Когда проезжаешь по кабульской улице, то на перекрестках, как правило, видишь молчаливых людей, стоящих со скрещенными на груди руками. Рядом с ними заваленные на передок — оглобли узкими и длинными стволами смотрят в небо — тележки, у ног находятся весы и лежат тщательно распиленные, разложенные кучками дрова.

Дрова здесь дорогие, особенно зимой. В промозглую пору, с противной мокрядью, беспрестанно валящейся с небес, с пронзительными ветрами, приносящимися из недалеких ущелий, дрова бывают дороже хлеба.

Продают их сейрами. Сейр — это семь килограммов. Один сейр, если покупать у частного торговца, стоит семьдесят — восемьдесят афгани, и для иного бедняка непозволительной роскошью было разжигать каждый день огонь в своем очаге. Поэтому городские власти организовали кооператив, где дрова стоят дешевле, чем на рынке, вдвое, а то и втрое, и это уже спасение. Единственно что — времени только затратишь чуть побольше на то, чтобы добыть и привезти «муниципальные» дрова — в «дровяном» кооперативе почти всегда бывает очередь. Но разве в очереди дело?

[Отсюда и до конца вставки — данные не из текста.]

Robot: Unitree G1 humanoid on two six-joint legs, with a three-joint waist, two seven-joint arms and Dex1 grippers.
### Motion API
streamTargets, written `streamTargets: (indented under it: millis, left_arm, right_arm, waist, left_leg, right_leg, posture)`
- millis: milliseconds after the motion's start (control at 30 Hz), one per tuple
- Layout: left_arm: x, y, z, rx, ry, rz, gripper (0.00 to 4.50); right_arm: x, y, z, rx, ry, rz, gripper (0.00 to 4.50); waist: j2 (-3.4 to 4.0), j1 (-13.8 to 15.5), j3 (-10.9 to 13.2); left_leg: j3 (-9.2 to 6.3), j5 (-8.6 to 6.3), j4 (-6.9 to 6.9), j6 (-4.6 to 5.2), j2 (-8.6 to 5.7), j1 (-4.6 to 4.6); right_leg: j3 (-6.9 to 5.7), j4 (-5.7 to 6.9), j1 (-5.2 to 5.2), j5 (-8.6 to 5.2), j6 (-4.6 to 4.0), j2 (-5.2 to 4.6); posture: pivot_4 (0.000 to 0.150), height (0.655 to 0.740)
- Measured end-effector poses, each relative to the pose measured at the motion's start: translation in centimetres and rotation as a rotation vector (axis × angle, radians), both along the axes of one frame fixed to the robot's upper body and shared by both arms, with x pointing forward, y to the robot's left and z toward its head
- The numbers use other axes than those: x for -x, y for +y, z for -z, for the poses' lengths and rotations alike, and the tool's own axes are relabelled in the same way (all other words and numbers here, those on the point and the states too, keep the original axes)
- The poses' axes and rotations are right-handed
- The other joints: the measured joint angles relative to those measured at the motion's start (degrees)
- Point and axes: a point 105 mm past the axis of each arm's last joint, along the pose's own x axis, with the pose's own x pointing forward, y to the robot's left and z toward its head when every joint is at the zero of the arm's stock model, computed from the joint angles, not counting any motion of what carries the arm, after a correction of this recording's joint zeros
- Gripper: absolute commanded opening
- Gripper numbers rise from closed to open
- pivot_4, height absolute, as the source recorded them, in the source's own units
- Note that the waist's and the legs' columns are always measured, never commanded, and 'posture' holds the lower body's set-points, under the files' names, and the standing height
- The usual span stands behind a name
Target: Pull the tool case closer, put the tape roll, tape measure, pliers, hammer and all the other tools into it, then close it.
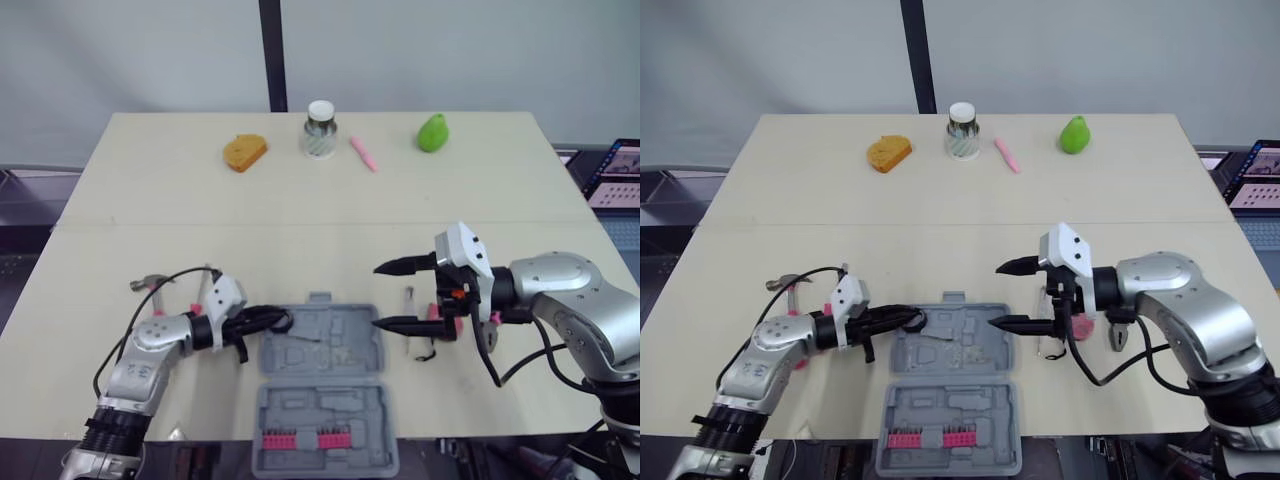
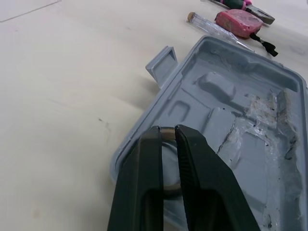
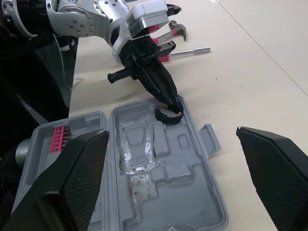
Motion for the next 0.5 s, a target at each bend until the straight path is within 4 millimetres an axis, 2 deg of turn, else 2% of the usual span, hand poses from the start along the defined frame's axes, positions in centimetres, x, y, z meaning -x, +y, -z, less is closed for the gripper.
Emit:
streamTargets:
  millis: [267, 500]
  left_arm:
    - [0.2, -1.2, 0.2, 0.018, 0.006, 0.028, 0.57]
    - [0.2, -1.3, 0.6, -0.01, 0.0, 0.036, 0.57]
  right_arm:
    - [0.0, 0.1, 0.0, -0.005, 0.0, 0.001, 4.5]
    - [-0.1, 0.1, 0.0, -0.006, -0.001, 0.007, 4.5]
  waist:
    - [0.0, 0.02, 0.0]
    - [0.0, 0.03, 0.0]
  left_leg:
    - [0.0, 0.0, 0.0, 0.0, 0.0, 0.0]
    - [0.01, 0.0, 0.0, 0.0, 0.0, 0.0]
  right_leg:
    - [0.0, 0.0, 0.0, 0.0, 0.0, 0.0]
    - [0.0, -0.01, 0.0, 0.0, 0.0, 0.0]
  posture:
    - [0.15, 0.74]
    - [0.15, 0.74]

Тридцатишестилетний Султан Мухаммад спокойно учительствовал в кишлаке недалеко от Логара и не думал о том, что ему когда-нибудь придется уходить оттуда. Но жизнь есть жизнь, повороты у нее сложные — иногда такое подбрасывает, что ни один писатель не в состоянии выдумать — просто садись и пиши. Но Султан Мухаммад не литератор — учитель, а жаль, что с учительским делом он не совмещает писательское. Впрочем, дело свое учительское он не променяет ни на какое другое и в случае выбора обязательно поставит его на первое место.

День, когда мы повстречались, был пасмурным, с недалеких гор тянулись, словно бы срываясь с затупленных старых гребней, клочья облачной пены; рваные, неряшливые, липкие, они неслись низко, и казалось, солнце, синее небо, высь, в которой черными, но все-таки заметными точечками застыли звезды, вообще не существовали, исчезли они — вместо них остались противная мокрядь да холод, пробирающий до костей. Султан Мухаммад был одет в кадифу — серую теплую накидку, понизу украшенную орнаментом; пока мы сидели, следя за низкими неряшливыми облаками, ползущими по небу, он все время кутался в нее, но вот облака проползли — все до единого, их будто резаком отсекло, сквозь папиросную наволочь проглянуло солнце — вначале робкое, цыпушечье, а потом быстро набравшее силу, и Султан Мухаммад сбросил с себя кадифу, остался в пиджаке — подтянутый, сухой, с высокой юношеской фигурой.